Re: A Husband's story (formerly "the husband's story")

Posted: Fri Mar 29, 2019 3:14 pm
by Fleur
Hello the husband

Can be really tricky for me to apologise - I can think I've done so, therefore become puzzled when people arc up or I might forget I've said my piece and start afresh which tends to upset others

Great to know that you and your wife are making joint decisions, plans

Very happy to know therapist is assisting

May you and family enjoy last weekend of March

Much caring

Re: A Husband's story (formerly "the husband's story")

Posted: Sat May 04, 2019 7:20 am
by the husband
We nearly fought last night, but my wife wisely veered off and went to bed instead.

We were chatting about her new job and I made the same old joke about how I am older (3 years) and how she will keep me in the comfort to which I have been accustomed to in my retirement. This is vaguely amusing because I full time and then work on household projects on the weekend - basically the idea that I would relax in retirement is laughable. This time she retorted that she paid all the bills last year and had handled a myriad of other household things.
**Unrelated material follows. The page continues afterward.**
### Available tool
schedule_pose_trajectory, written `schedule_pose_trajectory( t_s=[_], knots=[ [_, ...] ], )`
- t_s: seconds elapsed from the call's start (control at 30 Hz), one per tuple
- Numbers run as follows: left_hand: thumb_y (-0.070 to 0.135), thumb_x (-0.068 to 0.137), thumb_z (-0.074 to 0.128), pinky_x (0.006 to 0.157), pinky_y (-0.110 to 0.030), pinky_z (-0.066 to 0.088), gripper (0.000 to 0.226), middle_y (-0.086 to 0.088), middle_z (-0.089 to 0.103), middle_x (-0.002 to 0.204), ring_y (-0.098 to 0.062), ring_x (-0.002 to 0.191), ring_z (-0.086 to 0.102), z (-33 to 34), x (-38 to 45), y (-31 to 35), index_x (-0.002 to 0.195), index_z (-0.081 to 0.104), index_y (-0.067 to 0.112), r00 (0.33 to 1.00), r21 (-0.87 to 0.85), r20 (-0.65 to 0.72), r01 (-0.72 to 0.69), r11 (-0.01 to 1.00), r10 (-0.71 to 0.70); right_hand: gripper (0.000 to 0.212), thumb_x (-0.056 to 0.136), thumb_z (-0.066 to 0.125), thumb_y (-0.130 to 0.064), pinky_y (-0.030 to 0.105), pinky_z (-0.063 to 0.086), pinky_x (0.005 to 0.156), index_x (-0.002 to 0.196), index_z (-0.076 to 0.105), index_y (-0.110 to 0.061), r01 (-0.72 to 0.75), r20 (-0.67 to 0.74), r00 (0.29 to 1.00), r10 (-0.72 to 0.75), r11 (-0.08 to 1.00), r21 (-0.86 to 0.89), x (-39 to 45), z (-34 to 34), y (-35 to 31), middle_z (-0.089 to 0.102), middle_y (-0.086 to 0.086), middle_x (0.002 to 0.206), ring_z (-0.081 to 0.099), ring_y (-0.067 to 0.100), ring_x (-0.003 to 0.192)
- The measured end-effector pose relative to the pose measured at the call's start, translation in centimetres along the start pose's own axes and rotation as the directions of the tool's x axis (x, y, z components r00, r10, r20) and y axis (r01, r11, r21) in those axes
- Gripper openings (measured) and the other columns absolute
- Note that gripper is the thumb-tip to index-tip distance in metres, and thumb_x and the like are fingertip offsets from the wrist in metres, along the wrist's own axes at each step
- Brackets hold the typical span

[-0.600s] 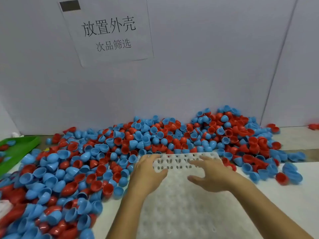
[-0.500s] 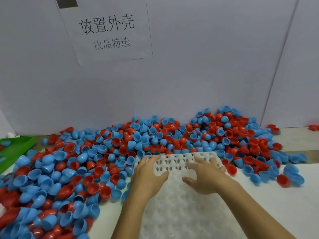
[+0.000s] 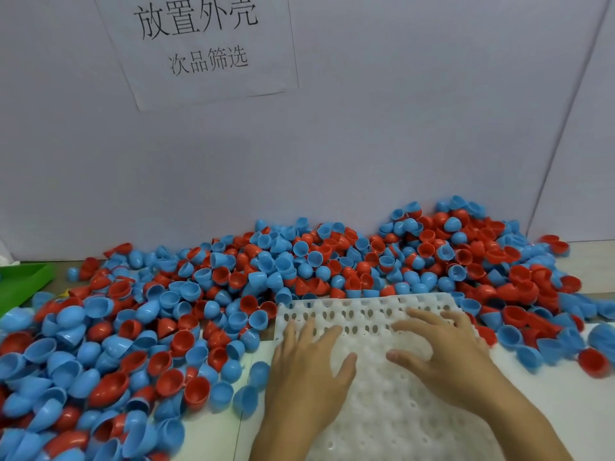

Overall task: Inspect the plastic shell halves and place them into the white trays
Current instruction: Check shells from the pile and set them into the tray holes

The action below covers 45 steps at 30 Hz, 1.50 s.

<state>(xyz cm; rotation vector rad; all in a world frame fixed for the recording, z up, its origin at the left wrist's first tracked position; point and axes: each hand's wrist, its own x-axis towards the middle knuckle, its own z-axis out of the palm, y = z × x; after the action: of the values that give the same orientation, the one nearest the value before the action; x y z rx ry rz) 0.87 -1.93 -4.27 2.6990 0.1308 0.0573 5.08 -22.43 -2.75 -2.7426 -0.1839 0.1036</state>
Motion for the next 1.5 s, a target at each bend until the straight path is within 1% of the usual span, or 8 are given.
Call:
schedule_pose_trajectory(
  t_s=[0.23,0.37,0.7,0.97,1.07,1.27,1.37,1.5],
  knots=[
    [0.061,0.096,0.046,0.116,-0.033,0.034,0.051,0.015,0.035,0.150,-0.009,0.142,0.028,-1.0,0.3,0.2,0.143,0.044,0.042,0.990,-0.078,-0.138,-0.043,0.996,0.032,0.059,0.078,0.053,-0.076,0.050,0.018,0.117,0.132,0.051,-0.052,0.102,-0.153,0.984,-0.087,0.990,0.097,-0.3,-0.3,0.1,0.039,-0.027,0.148,0.018,0.011,0.144],
    [0.056,0.094,0.055,0.111,-0.038,0.039,0.054,0.009,0.040,0.149,-0.015,0.138,0.034,-4.8,3.4,-1.0,0.144,0.046,0.037,0.965,0.025,-0.262,-0.015,1.000,0.021,0.043,0.090,0.054,-0.063,0.051,0.012,0.118,0.132,0.051,-0.052,0.165,-0.085,0.985,-0.153,0.972,0.166,0.1,0.5,-0.7,0.037,-0.027,0.150,0.014,0.004,0.148],
    [0.037,0.102,0.055,0.108,-0.043,0.038,0.042,0.000,0.049,0.141,-0.025,0.133,0.039,-8.6,11.8,-3.1,0.143,0.051,0.029,0.984,0.370,-0.092,-0.106,0.923,0.150,0.037,0.093,0.051,-0.060,0.050,0.013,0.117,0.129,0.053,-0.050,0.163,-0.073,0.986,-0.152,0.970,0.183,0.6,1.0,-0.4,0.039,-0.031,0.146,0.014,0.004,0.147],
    [0.028,0.095,0.068,0.074,-0.031,0.044,0.020,-0.003,0.059,0.098,-0.018,0.088,0.054,-8.9,12.7,-3.0,0.110,0.062,0.018,0.966,0.064,-0.232,-0.102,0.993,0.114,0.035,0.093,0.050,-0.060,0.048,0.014,0.115,0.126,0.055,-0.050,0.167,-0.084,0.985,-0.152,0.962,0.216,0.8,1.2,-0.1,0.040,-0.033,0.141,0.017,0.001,0.144],
    [0.025,0.098,0.062,0.078,-0.034,0.046,0.020,-0.008,0.058,0.109,-0.026,0.101,0.055,-9.9,12.8,-4.2,0.116,0.058,0.018,0.948,0.032,-0.319,-0.006,0.999,0.016,0.035,0.093,0.051,-0.059,0.047,0.015,0.115,0.126,0.055,-0.050,0.171,-0.092,0.984,-0.154,0.960,0.223,0.7,1.1,-0.1,0.041,-0.033,0.140,0.018,0.001,0.144],
    [0.056,0.089,0.059,0.111,-0.069,0.026,0.073,-0.008,0.010,0.165,-0.044,0.149,0.008,-9.5,13.1,-4.5,0.153,0.024,0.049,0.982,0.218,-0.162,0.135,0.967,-0.101,0.035,0.094,0.049,-0.060,0.047,0.015,0.115,0.127,0.053,-0.050,0.168,-0.089,0.984,-0.152,0.961,0.221,0.6,1.1,-0.2,0.040,-0.035,0.138,0.018,0.000,0.143],
    [0.085,0.079,0.050,0.111,-0.077,-0.002,0.088,-0.002,-0.015,0.169,-0.047,0.150,-0.020,-7.3,14.3,-2.9,0.152,0.008,0.060,0.998,0.290,-0.054,0.054,0.955,-0.040,0.034,0.093,0.049,-0.061,0.045,0.014,0.116,0.126,0.053,-0.052,0.173,-0.093,0.983,-0.156,0.958,0.228,0.6,1.1,-0.3,0.039,-0.037,0.136,0.018,-0.002,0.143],
    [0.090,0.077,0.043,0.109,-0.079,-0.003,0.092,-0.003,-0.021,0.168,-0.052,0.147,-0.021,-5.6,16.2,-0.8,0.153,0.001,0.058,0.999,0.468,0.054,-0.021,0.883,-0.005,0.033,0.093,0.049,-0.061,0.045,0.014,0.116,0.125,0.052,-0.052,0.163,-0.094,0.985,-0.145,0.961,0.225,0.6,1.0,-0.4,0.040,-0.035,0.139,0.019,-0.002,0.142]
  ],
)
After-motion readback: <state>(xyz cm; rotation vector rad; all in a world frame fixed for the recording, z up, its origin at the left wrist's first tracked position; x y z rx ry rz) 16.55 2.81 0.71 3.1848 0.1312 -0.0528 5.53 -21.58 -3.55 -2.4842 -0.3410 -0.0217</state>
She saw I looked puzzled and said this was not the time for an argument - so she went to bed.

Today I asked her if she had perceived that I was criticising her for not working more (she has been off for long periods due to injury, additional education, depression, job changes, child-rearing of course, stress, etc.). She said that she had misheard me and began going down that road, but then realized she was overtired and walked away. On her way to bed she realized that I would never say what she thought I had said, and in fact had expressed the opposite many times.


Re: A Husband's story (formerly "the husband's story")

Posted: Fri May 17, 2019 3:15 pm
by Fleur
Celebrating with you the husband ... may there be myriad other progress moments

Re: A Husband's story (formerly "the husband's story")

Posted: Fri Oct 04, 2019 7:27 pm
by the husband
Somewhere in this thread I described a terrible vacation experience with my wife, if which she became fixated on "having a having a good time on vacation" if it killed us (which it might have had we been allowed to rent kayaks in a lightning storm). It was pretty clear she was running away from her thoughts and feelings and couldn't sit still. We had promised the kids we would stay in, do a little homework, and watch movies while the storm ran its course. Emotionally she was all over the place, and it was hard for me to manage her and our young kids thousands of miles from home. She denied any issue. I was pretty mad.

It has been some years hence, but I have been resistant to traveling long distance with her. She'll suggest a grand vacation, and I will suggest something closer to home. Usually we don't go at all.

Last night we were talking about the part of the family that we were visiting back then, and she told me how upsetting it was for her on that trip that so many of them said that they knew her stepfather/abuser was a bad person and that her mother was mentally ill. She hadn't told me that. Had I known, I could have understood and supported her at the time. She was surprised that I didn't know, but realized I had not been present and she could not recall telling me. She confided that, even though the kids wanted to go back, she was feeling pretty anxious about it. Most reading this will know, but for the sake of those who don't: The fact that all of those family members KNEW that she was practically alone with a really bad person at such a young age - and did nothing, made her feel completely unloved. She should have been protected by her family, but they simply tutted about it to each other and let it happen.

The reason I bring this up is to tell you what a relief it was, after all these years, to finally understand what was happening in my life. It was also a relief to know she is feeling apprehensive about going back there. Now that I know that there was a clear cause for all that, I feel safer about going on a long trip.